Tuesday, January 22, 2008

The Politics of Genesis
A Nonviolent Commentary on the Garden Narrative

2:15 Humanity works in the garden. Our tendency to envision paradise as a place where people do not work is an indictment of how coercive domination has defined and debased work.

2:17 The phrase “knowledge, good and evil” signifies our presumed ability to use evil means for good ends. Presuming this ability for ourselves is humanity’s greatest temptation, and is used to justify all manner of evil. The phrase reappears in reference to the discernment of kings (2 Sam 14:17, 1 Kings 3:9) who justify capital punishment, revenge, war, and slavery to secure their kingdoms and their legacies (1 Sam 8:11-18).

2:20 God creates the animals to be Adam’s partners but Adam gives names to all of them, symbolizing his dominion over them. None are his equals.

2:23 God creates the woman and Adam recognizes her as his equal. He does not name her. Although he does call her woman, the Hebrew word for name is not used.

3:1 The serpent is cunning or shrewd, words used to describe adeptness at using manipulative means and deception for one’s own ends. Whenever we are tempted to use evil means for a perceived good, we have fallen victim to a cunning justification and self-deception that often places the welfare of a selected group of humanity above others.

3:5 The ability to use and control evil means for good ends is beyond human capability. Its use by human beings is often justified by claiming divine authorization or inspiration. Violent behavior in animals is sometimes used to bolster the deification of the inequity and violence of the status quo.

3:7 In Hebrew, the word for naked looks like the word for shrewd. The humans now hide their intentions from each other.

3:12 The male is willing to sacrifice the female to save his own skin. He has learned how to morally justify his actions to himself.

3:14 “Having flagrantly exalted itself in a challenge to God, [the serpent] is now doomed to a posture of humiliation.”- Etz Hayim. Our image of God is to be learned from examples of human love and solidarity, not nature red in tooth and claw, which is decidedly not an image of god.

3:15 Our desire to affirm coercive domination as “natural” or necessary on the basis of violence in nature makes it harder for us to see the abundant examples of mutual aid in nature.

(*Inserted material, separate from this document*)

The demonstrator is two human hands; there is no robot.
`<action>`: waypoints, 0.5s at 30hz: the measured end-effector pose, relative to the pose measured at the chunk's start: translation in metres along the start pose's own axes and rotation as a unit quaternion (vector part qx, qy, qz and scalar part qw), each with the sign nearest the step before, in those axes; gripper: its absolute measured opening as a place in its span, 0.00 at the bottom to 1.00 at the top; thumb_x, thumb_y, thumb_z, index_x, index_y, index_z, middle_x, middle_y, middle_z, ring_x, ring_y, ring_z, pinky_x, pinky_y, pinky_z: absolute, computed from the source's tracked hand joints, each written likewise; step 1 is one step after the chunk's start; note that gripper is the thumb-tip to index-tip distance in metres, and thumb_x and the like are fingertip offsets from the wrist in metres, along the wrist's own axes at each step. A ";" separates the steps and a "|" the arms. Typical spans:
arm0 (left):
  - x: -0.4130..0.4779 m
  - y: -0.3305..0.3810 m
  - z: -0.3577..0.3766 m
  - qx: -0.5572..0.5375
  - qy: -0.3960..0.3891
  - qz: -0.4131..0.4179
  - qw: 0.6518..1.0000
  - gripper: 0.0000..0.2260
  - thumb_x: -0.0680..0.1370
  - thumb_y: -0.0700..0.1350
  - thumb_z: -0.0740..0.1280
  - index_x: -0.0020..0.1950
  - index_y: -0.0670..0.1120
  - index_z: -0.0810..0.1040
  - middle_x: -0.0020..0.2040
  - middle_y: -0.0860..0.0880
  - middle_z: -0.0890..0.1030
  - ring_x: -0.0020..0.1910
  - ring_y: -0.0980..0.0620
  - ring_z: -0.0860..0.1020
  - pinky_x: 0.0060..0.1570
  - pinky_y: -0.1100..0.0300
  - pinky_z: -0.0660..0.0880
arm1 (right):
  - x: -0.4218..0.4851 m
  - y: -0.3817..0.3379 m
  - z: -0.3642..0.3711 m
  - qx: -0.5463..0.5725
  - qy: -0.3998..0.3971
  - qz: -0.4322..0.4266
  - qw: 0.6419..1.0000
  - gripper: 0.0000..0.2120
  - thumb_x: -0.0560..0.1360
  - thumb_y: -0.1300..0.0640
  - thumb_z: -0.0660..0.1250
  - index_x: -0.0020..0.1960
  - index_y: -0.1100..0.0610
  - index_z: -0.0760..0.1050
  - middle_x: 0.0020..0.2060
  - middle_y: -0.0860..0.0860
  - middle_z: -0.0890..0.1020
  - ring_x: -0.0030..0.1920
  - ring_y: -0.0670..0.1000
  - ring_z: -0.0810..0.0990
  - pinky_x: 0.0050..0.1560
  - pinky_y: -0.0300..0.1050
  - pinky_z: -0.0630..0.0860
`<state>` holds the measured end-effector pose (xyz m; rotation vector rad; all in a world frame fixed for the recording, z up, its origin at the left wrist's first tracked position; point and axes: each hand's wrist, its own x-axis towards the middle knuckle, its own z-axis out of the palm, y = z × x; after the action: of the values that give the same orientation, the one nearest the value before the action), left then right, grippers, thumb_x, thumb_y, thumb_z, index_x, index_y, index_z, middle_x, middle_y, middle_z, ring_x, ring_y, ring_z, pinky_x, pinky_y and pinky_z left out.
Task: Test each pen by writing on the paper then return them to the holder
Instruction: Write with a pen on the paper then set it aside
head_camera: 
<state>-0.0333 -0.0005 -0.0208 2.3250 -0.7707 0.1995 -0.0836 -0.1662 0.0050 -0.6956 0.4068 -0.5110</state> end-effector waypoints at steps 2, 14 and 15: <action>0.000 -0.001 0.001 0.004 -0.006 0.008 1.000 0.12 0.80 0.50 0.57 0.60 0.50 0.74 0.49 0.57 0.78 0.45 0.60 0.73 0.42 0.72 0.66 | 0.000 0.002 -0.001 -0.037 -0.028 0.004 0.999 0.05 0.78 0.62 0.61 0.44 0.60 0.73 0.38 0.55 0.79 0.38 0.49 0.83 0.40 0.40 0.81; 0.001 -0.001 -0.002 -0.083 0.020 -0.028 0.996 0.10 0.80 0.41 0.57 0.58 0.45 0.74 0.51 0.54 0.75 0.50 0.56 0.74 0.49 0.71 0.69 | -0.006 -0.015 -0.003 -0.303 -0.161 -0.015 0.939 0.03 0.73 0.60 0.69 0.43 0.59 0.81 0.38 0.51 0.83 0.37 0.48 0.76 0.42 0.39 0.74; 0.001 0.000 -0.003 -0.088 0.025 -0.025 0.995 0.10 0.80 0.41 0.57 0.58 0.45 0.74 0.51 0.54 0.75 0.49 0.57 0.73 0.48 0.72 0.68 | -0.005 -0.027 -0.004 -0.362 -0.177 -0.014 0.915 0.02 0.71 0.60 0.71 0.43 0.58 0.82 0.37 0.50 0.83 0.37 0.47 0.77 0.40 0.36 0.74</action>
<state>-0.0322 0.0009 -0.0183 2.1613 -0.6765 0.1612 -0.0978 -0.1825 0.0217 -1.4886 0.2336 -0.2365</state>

3:16a “The word etzev is not the usual biblical word for ‘pain.’ It recurs in 6:6 referring to God’s regret at the way humanity turned out in the days of Noah.”-Etz Hayim. Throughout history mothers have always suffered most and been the most active in opposing war.

3:16b,19 Coercive domination so debases our marital relationships and our working lives that for many it makes what should be joyous and spiritual into a curse. God is not doing the cursing. God is stating the consequences of our actions when some portion of humanity tries to act “like a god” over another part of humanity.

3:20 Adam names Eve, the Hebrew word for name is used just as it was used when Adam named the animals in 2:19-20, signifying inequality and domination entering into human relationships. Adam is acting “like a god” by adjusting the divinely created boundary between humanity (which is created in the image of God) and animals (which are not) so that some of humanity is placed with the animals. Alternatively, Adam can be viewed as “acting like a god” by creating a new boundary between humans of perceived higher and lower value. A third interpretation, which will reappear in the story of the tower of Babel, is that Adam is transgressing the boundary between heaven and earth, whereby he now perceives himself “like a god” with the divine authority to subjugate other humans. This act immediately precedes the expulsion from the garden and is concomitant with it.

3:24 God places winged sphinxes or cherubim with a flaming sword at the entrance to the garden. One can not enter back into the garden through the same means with which one left it, the means of domination of humans over humans. Instead we are called to model our communities on the basis of cooperation, equality, and love, in the image of God to get back home.